On quality, Tian'an Technology Group scores 61/100 on Intrinsiqq's quality scorecard (a solid business on these measures), weighing growth, margins, returns on capital, share count, and balance-sheet strength. All figures are computed from SEC filings; read the full methodology. This is analysis, not investment advice.
Intrinsiqq's two-stage DCF estimates an intrinsic value of about $0.05 per share for TANAF, projecting its recent free cash flow forward with a growth rate that fades toward a long-run rate and discounting it back to today. Applying a 25% margin of safety gives a more conservative fair-value entry around $0.04. At today's $0.63, that puts the stock about 92.2% above estimated intrinsic value.
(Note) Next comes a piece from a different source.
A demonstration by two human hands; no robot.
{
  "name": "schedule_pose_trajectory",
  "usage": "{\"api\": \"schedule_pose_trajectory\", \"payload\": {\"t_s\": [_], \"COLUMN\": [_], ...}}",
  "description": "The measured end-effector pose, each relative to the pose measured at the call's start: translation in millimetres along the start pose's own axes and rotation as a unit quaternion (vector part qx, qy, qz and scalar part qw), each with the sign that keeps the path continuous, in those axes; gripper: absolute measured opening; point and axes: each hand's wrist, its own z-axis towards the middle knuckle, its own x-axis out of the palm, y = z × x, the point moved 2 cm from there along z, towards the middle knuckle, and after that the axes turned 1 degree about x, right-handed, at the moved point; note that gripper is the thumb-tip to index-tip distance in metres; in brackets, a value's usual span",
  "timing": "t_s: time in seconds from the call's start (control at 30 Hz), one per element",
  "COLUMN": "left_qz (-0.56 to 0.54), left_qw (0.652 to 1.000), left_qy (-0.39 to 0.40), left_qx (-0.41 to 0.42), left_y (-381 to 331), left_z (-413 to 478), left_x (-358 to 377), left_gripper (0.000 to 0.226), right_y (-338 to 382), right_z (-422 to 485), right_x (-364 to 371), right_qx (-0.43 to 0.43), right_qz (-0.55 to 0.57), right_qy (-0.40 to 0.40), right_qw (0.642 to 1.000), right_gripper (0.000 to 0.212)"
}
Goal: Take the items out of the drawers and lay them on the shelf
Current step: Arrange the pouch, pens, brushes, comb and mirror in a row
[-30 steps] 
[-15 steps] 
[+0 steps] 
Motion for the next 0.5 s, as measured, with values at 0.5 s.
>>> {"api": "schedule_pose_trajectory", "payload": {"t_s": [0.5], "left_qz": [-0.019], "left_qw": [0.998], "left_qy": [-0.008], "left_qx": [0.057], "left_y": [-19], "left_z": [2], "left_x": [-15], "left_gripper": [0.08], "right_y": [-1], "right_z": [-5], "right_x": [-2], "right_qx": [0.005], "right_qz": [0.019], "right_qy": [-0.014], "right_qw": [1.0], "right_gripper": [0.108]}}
The result is sensitive to the growth and discount-rate inputs, so it is best to run conservative, base and optimistic cases. You can adjust all of them yourself with the sliders on the DCF tab.
Tian'an Technology Group scores 61 out of 100 on Intrinsiqq's quality score, a weighted blend of 6 metrics each scored 0 to 100, which makes it a solid business on these measures. Recent fundamentals include a -12.0% operating margin and a -694.7% return on invested capital. The score weighs revenue and free-cash-flow growth, operating margins, return on invested capital, share-count change, and balance-sheet strength, all computed from SEC filings, not opinion. Because valuation only means something relative to quality, the full metric-by-metric breakdown is on the quality scorecard.
That depends on valuation and quality together, not either alone. TANAF currently trades above its estimated intrinsic value and scores 61/100 on quality (solid). A cheap price is only a bargain if the business is durable, and a premium can be justified by genuine quality, so the two questions, "is it cheap?" and "is it good?", only make sense side by side. Read the valuation against the quality scorecard, run the DCF on your own assumptions, and decide for yourself. This is analysis from SEC filings, not investment advice.